* [Goal of the exercise]
Output only the lines below that start at the line containing "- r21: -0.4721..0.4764" and end at the line containing "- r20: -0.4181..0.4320", with both ends kept.

Material for the task Start Marker

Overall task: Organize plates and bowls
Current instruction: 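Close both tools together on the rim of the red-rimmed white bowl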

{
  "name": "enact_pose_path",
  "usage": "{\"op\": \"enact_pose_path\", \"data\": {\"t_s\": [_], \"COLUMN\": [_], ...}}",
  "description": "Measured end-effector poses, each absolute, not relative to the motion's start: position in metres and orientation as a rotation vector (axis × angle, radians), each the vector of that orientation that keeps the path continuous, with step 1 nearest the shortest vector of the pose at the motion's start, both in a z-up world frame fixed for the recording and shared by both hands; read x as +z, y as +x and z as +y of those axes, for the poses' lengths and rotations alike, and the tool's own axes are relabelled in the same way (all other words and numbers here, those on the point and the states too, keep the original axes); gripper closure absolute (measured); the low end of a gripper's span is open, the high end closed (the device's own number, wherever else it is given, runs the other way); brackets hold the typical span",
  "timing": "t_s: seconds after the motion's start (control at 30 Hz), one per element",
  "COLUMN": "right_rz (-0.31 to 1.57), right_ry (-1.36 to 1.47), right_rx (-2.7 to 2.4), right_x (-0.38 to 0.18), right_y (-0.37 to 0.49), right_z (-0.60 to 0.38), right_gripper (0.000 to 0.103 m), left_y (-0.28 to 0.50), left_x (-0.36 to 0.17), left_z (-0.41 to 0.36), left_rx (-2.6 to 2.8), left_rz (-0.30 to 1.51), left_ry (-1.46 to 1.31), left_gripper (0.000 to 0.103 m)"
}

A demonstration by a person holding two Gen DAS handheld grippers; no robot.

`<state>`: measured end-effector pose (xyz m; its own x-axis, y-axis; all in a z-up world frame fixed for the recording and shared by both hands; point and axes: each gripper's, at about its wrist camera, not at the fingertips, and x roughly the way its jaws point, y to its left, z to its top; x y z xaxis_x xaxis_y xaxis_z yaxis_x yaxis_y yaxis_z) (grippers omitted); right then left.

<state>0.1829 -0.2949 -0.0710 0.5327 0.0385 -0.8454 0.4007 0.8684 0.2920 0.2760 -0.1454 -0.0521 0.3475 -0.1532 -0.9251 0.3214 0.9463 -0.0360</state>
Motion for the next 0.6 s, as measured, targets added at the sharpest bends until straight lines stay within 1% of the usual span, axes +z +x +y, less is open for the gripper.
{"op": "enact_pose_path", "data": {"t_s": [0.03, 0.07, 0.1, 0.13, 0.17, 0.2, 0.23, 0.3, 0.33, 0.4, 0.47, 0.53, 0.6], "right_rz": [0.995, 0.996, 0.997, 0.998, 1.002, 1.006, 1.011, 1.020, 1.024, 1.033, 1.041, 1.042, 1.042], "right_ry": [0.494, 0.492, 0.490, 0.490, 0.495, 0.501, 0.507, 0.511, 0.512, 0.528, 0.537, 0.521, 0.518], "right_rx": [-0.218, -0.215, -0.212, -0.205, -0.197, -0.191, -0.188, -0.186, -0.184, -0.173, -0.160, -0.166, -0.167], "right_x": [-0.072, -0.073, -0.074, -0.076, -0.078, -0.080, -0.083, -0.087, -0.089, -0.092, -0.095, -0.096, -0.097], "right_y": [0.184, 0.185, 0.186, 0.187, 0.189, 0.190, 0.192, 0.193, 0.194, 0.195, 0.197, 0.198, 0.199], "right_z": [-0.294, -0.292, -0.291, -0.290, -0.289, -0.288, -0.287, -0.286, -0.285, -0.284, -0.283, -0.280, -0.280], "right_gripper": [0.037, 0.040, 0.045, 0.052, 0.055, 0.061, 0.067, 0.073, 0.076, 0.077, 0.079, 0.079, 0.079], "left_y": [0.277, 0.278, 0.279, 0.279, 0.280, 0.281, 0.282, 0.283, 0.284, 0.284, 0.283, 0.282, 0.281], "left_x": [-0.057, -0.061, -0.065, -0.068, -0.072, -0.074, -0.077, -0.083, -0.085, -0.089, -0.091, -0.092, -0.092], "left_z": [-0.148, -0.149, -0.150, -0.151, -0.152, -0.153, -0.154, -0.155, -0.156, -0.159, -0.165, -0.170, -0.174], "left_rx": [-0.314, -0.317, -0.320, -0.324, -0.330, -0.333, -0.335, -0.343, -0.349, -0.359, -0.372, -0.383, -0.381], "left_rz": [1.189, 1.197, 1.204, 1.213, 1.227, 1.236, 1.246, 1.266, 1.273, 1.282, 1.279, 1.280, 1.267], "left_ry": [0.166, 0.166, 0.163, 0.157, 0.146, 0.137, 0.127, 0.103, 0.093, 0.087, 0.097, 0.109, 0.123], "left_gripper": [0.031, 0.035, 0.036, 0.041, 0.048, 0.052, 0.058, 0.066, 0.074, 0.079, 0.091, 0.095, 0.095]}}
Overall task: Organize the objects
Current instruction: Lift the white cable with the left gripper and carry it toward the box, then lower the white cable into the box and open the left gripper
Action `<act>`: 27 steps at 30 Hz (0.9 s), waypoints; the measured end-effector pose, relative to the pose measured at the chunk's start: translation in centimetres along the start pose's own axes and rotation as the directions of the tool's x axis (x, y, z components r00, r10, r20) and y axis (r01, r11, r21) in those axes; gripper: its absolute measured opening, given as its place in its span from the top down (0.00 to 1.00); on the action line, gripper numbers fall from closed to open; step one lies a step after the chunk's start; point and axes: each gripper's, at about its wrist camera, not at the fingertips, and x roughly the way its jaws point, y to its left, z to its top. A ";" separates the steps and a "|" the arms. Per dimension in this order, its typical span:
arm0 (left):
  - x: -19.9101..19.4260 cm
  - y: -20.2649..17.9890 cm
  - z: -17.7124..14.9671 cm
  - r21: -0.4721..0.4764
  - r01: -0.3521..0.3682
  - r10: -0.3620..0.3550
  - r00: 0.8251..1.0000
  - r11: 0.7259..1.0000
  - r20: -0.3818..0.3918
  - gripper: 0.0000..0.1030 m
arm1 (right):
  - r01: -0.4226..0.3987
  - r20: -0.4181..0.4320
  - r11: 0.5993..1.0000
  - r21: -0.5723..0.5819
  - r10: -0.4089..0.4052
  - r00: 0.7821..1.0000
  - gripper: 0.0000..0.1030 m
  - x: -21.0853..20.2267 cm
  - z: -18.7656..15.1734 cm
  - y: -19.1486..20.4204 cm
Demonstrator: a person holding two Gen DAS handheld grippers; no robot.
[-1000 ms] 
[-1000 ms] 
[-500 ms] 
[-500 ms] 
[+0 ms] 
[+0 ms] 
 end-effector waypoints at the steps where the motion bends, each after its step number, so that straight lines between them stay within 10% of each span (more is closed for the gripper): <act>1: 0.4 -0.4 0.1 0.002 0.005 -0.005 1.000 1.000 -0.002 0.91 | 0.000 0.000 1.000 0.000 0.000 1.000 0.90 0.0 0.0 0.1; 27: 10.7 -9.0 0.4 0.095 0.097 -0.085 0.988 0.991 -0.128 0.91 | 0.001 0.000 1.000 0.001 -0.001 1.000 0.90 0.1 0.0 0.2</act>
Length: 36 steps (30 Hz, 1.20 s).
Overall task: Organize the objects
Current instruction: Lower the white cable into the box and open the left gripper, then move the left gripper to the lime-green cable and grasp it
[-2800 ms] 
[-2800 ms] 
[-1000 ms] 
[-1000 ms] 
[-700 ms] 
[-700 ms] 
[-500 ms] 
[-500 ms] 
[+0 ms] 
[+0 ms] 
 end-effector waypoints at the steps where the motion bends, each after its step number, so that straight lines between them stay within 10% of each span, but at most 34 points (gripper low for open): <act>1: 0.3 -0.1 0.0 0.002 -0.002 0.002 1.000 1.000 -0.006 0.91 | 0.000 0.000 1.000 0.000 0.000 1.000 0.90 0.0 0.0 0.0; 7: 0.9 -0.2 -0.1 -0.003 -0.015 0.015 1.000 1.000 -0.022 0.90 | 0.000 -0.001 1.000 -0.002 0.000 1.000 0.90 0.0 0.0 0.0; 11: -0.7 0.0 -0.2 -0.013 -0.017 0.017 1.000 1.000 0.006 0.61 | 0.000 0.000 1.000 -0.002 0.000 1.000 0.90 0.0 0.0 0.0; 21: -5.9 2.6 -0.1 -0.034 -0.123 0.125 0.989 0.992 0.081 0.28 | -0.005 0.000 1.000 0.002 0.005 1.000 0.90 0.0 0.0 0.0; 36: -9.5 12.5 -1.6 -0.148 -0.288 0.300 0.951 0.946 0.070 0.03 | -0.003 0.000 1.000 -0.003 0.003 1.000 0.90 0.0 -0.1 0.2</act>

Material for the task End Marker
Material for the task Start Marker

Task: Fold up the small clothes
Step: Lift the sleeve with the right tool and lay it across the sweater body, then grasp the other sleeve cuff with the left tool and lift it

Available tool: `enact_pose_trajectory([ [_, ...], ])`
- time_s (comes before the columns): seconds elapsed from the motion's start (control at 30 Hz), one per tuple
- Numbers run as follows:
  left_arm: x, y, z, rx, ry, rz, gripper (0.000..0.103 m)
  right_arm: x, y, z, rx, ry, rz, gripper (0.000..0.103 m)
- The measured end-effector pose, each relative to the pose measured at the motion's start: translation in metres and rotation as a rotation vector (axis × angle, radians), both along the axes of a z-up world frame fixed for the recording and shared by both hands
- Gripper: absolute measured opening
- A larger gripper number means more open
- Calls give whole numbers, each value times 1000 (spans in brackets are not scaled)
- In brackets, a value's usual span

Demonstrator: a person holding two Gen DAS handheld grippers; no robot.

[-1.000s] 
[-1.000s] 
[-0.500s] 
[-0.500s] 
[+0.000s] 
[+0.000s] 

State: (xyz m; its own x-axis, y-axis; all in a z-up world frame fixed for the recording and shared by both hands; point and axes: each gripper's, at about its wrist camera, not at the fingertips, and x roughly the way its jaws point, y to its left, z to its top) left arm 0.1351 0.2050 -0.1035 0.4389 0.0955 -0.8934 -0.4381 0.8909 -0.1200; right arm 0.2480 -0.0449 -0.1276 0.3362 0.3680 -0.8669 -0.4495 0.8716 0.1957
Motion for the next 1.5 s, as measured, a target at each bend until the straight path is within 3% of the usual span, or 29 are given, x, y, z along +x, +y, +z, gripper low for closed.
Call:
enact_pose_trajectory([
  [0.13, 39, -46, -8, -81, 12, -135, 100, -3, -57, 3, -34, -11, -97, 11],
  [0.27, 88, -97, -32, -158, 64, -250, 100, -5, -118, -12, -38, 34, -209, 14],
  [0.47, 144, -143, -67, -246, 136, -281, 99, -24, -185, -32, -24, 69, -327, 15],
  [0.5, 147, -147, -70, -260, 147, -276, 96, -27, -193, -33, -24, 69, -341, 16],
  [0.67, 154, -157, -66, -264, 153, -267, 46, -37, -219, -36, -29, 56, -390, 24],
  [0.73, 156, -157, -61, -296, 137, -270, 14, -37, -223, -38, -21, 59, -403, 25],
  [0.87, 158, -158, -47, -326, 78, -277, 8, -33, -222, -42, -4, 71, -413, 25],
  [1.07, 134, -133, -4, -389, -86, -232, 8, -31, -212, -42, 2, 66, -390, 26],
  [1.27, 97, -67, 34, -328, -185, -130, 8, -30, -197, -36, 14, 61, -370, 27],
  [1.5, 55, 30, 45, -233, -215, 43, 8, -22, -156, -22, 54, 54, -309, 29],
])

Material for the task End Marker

* [Written response]
  - r21: -0.4721..0.4764
  - r01: -0.3521..0.3682
  - r10: -0.3620..0.3550
  - r00: 0.8251..1.0000
  - r11: 0.7259..1.0000
  - r20: -0.3818..0.3918
  - gripper: 0.0000..0.1030 m
arm1 (right):
  - r01: -0.4226..0.3987
  - r20: -0.4181..0.4320

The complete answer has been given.